The British women who fought for voting rights in the early 20th century wouldn’t recognize the listless, passionless versions of themselves seen in “Suffragette”. Starring Carey Mulligan, Helena Bonham Carter, and Meryl Streep, there are a number of powerful actresses who could easily embody the fire burning within the women who risked all to gain the right to vote, and yet the mediocrity of the screenplay gives them all little to work with. The film certainly gives the impression of being about something important, but never captures the emotion necessary to be stirring in any way.
While there are a handful of real-life women depicted in “Suffragette”, such as lead rabble-rouser Emmeline Pankhurst (Streep) and Emily Wilding Davison (Natalie Press), the rest are purely fictional. This isn’t a big deal; the degradation and violent oppression the protesters faced is a thing of fact, and these stories surely happened to some of them. It’s just that there isn’t anything especially memorable about “Suffragette” despite its heavy tones and bleak atmosphere. This is a film so heavy on message that it forgets to tell the kind of rousing story it hopes to be.
Mulligan grimaces her way through the role of Maud, a regular, blue-collar laundress who just wants to stay out of the suffrage crossfire.

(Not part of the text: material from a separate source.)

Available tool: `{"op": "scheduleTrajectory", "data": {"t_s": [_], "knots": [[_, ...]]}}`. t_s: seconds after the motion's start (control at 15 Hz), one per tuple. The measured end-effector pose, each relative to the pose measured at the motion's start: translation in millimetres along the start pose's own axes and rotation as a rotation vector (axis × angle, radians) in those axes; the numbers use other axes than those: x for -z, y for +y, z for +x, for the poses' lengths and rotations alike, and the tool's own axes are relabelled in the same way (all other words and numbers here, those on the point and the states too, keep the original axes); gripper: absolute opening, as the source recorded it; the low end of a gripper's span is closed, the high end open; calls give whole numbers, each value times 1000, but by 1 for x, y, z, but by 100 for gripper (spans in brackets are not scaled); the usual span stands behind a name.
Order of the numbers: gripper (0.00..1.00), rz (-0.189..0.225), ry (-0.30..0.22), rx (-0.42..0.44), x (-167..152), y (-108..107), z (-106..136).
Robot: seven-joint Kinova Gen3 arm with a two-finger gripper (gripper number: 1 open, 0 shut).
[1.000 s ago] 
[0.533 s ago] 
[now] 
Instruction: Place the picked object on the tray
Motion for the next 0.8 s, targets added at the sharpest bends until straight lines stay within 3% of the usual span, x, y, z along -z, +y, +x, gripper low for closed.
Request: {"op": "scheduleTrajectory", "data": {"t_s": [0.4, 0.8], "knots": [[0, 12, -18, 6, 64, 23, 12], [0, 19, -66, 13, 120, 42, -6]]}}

And who can blame her when women are being beaten up in the streets, thrown into jail, and fired from their jobs just for demanding voting rights. It gets even worse at home as husbands have full authority over their wives, threatening to leave them destitute and alone if they join the political movement. The abuse is just as bad at work, and when Maud attends a hearing on it she’s compelled to give testimony when her friend Violet (Anne-Marie Duff) is badly beaten. The experience sets Maud on a course to join the brick-throwing militants ready to wage war on the men keeping them from their rights to vote.
On the other side of the fight is…well, every single guy in the film. Maud’s husband (Ben Whishaw) is doomed to be a jerk the moment he first warns her not to get mixed up with the suffragettes. It only gets worse as she’s frequently arrested and interrogated by the film’s chief villain, Inspector Steed (Brendan Gleeson), whose chief job seems to be enduring a fuselage of feminist catchphrases; “We’re half the human race. You can’t stop us all”! But catchphrases and slogans are all usually-reliable screenwriter Abi Morgan has to offer. Her trite, unremarkable screenplay undersells Maud’s transformation from quiet observer to someone willing to blow up houses to make her point. As the suffragettes’ tactics take on a more threatening tone, Morgan and Gavron go out of their way to keep the women sympathetic rather than allowing audiences to decide for themselves. Some of the actions taken by the suffragettes were indeed terrible and caused harm to others, but the film barely stops long enough to examine their part in the escalating violence.
Only Duff’s character Violet is depicted with any complexity but she’s also one of the few with the least screen time. That said; she more than quadruples what Meryl Streep gets as Pankhurst. Sure, Streep is plastered all over the promos but she gets literally one scene in which she delivers a hammy speech and jets off to parts-unknown. She’ll probably get an Oscar nomination for it, anyway. Mulligan would be the most deserving actress, though, as she injects far more humanity into the role of Maud than the screenplay provides. She has some terrific scenes in which she’s faced with a decision between her family and her convictions. In the film’s best moment we see a glimmer of hope in her eyes at just the thought of women gaining the right to vote, something she had never even considered to be possible.
Unfortunately, Morgan’s screenplay doesn’t connect the dots between the suffragettes’ fight and the victory they would achieve years later. It dulls the crowd-pleasing affects of an undeniably powerful and important story about the seismic social and political shifts these women sacrificed everything for.